Dog Whisperer, Real Housewives and THS are being sold on an all-barter basis. Twentieth and NBCU will keep 7½ minutes of advertising in Whisperer and Housewives, respectively, and give 7½ minutes to the stations. Debmar's deal for THS calls for stations to keep 9 minutes of ad time, while Debmar sells 5 minutes.

Debmar believes THS will work because the show is well known and each episode offers a closed story arc. However, off-cable gems are not being positioned as a cure-all. “These shows should be considered utility players,” says Mort Marcus, co-president of Debmar-Mercury. “They shouldn't be considered long-term answers to station problems.”

Cable properties get very different reactions in a broadcast market than they do on cable, says Dave Morgan, president of Litton Entertainment, who successfully sold stations The Weather Channel's Storm Stories. They have to be matched to stations with care. “Each cable show is specifically manufactured for that cable network,” he says. “Whether or not cable shows will work on broadcast depends on whether the show has the right tone for that station and on how exposed that show has been on the cable network.”

Steven Schiffman, Nat Geo's general manager, is pitching Whisperer's growth on the network as evidence of its widening appeal. “When we debuted the show in 2003, we had 71,000 viewers,” he says. “That increased to 352,000 viewers in the 2005-2006 season, and today we're up to 462,000 viewers. That represents a 31% increase in just three years. From a cumulative perspective, nearly 11 million viewers tune in to Dog Whisperer each week.”

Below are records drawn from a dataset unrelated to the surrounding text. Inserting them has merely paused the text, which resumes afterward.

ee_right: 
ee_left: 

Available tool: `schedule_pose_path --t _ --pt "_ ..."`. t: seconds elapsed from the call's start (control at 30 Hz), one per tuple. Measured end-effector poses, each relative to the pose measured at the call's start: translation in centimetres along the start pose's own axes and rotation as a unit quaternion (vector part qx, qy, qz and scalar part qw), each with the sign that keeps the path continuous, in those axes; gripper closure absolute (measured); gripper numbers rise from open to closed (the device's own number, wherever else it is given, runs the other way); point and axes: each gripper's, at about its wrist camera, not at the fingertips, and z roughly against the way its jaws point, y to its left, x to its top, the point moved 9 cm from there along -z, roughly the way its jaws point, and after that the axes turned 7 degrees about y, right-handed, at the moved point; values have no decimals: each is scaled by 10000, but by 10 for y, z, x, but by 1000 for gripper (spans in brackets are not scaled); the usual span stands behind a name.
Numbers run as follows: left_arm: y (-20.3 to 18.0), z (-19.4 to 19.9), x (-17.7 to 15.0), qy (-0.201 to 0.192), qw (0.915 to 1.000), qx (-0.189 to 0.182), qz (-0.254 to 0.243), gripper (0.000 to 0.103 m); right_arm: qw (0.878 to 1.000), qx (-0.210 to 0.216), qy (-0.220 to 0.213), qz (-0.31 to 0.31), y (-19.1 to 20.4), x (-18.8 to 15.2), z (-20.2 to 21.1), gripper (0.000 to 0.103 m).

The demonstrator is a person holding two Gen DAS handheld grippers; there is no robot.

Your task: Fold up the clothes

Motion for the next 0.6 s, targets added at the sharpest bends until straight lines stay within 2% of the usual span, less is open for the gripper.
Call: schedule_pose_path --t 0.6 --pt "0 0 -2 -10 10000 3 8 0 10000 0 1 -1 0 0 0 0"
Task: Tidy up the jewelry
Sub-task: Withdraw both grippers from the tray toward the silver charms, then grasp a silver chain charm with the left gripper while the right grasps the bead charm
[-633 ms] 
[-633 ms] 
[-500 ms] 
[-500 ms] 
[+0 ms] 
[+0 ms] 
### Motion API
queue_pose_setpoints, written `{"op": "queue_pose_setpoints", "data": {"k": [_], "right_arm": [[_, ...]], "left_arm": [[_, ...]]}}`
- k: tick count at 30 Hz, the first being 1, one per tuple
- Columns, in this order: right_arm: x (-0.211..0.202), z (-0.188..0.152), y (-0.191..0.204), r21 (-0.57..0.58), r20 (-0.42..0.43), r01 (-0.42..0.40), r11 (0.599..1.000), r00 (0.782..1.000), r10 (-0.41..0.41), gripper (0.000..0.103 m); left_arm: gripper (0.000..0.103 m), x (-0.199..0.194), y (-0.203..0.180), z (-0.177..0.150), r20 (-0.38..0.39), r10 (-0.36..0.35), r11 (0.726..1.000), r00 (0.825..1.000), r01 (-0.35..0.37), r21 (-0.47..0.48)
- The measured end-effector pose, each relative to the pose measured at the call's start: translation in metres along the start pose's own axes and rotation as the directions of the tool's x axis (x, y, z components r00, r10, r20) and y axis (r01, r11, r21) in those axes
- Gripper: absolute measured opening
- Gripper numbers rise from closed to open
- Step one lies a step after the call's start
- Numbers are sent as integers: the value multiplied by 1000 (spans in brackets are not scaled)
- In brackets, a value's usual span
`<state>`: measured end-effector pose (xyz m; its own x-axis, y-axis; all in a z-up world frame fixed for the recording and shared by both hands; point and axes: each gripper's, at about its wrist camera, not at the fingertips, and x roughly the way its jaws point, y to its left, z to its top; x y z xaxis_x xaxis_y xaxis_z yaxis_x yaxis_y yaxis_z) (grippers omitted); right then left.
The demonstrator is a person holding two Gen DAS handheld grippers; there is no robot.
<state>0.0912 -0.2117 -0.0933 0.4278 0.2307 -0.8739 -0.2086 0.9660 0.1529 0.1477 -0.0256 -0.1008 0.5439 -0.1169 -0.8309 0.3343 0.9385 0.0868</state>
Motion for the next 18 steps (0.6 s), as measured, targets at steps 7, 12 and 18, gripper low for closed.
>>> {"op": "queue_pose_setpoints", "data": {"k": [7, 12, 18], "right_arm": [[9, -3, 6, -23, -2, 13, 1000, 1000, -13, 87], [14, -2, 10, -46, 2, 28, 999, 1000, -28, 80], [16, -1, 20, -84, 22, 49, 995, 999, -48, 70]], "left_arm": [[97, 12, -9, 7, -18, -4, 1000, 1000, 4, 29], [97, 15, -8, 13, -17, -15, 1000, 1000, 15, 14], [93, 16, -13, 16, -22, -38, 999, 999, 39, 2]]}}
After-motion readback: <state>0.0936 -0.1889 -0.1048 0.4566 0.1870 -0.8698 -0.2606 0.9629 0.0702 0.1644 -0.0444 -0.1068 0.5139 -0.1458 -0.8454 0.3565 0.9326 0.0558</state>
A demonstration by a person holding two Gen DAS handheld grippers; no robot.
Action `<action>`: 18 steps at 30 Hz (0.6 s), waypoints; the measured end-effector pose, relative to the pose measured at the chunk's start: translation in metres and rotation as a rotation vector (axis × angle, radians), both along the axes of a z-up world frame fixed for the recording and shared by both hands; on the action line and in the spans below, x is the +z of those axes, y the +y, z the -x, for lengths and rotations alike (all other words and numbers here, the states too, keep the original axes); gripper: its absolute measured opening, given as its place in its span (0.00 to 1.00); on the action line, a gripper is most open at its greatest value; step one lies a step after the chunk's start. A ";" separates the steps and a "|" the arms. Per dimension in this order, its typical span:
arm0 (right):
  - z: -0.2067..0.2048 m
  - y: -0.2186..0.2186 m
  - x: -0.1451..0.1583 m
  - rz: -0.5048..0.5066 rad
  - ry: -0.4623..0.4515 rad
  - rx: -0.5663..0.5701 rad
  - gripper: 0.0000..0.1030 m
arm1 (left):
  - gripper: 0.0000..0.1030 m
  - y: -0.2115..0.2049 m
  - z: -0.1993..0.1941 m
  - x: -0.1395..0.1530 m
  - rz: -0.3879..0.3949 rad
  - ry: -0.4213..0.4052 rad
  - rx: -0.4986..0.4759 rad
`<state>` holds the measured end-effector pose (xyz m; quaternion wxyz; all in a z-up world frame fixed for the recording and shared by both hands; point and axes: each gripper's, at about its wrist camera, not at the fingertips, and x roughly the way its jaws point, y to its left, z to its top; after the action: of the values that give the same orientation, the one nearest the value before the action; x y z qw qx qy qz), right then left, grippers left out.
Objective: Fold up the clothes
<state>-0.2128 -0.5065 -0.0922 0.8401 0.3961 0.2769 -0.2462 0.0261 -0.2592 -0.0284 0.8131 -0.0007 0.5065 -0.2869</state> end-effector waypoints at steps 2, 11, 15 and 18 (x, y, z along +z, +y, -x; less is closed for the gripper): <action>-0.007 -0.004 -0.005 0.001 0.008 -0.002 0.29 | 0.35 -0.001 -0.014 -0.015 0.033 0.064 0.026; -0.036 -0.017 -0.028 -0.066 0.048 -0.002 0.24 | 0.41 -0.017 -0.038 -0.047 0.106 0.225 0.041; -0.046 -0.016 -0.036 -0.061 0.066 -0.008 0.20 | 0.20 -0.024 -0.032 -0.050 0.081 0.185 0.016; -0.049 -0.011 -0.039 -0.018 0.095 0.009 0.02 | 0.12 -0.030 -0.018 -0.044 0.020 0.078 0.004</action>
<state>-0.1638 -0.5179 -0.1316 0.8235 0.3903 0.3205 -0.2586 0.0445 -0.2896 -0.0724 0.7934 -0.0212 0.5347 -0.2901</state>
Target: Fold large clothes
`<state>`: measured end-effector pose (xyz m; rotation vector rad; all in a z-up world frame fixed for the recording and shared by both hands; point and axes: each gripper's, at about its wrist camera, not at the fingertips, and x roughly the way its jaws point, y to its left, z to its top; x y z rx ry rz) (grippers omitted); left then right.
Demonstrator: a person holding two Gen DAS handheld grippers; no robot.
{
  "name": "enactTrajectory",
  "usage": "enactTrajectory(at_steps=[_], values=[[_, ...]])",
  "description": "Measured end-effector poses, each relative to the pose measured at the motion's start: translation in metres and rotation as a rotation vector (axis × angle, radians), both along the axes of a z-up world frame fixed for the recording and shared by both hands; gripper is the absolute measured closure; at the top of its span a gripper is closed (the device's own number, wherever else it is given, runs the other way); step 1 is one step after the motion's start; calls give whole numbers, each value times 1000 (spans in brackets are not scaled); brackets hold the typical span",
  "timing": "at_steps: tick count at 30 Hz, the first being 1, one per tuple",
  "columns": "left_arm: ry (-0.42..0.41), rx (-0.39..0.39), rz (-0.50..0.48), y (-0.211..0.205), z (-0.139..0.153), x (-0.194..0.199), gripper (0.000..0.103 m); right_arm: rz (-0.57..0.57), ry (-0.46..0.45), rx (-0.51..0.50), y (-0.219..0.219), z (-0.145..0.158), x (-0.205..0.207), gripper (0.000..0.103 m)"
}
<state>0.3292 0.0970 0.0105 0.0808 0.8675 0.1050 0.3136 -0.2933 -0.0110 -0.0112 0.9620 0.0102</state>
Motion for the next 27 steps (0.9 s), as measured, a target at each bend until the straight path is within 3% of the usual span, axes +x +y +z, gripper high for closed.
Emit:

Real Housewives has been a ratings hit for Bravo, particularly among key female demographics, according to Sean O'Boyle, NBC Universal Domestic TV's executive VP and general manager. “The ratings were what convinced us to take the show out,” he says. NBCU also is selling it as a one-year deal so stations can make a short-term commitment.

Still, whether the heat of any of these shows will transfer from cable to TV stations remains a question mark. As a real-life soap opera, Real Housewives may pair well with NBC's daytime fare and attract new viewers. However, fans of the show have likely already watched it on Bravo and know what happened. Serialized drama of any sort—from General Hospital to Desperate Housewives to The Sopranos—rarely repeats well.

It's a calculated risk on the part of NBCU, O'Boyle says: “We think this franchise has the ability to attract new broadcast viewers on top of loyal viewers. And we think it's compatible with daytime soaps, talk shows and court shows.”

Syndicators agree that even if this crop of off-cable fare provides stations a temporary fix, it shouldn't be the model that prevails. Rather, it should serve as a bridge to better times ahead. Stations need timely, original first-run shows like Sony's Dr. Oz and CBS' The Doctors to grow time periods and remain relevant and unique in their local markets long-term.

“Stations need the studios to make legitimate attempts at producing quality first-run programming,” Marcus says. “Stations need studios to try.”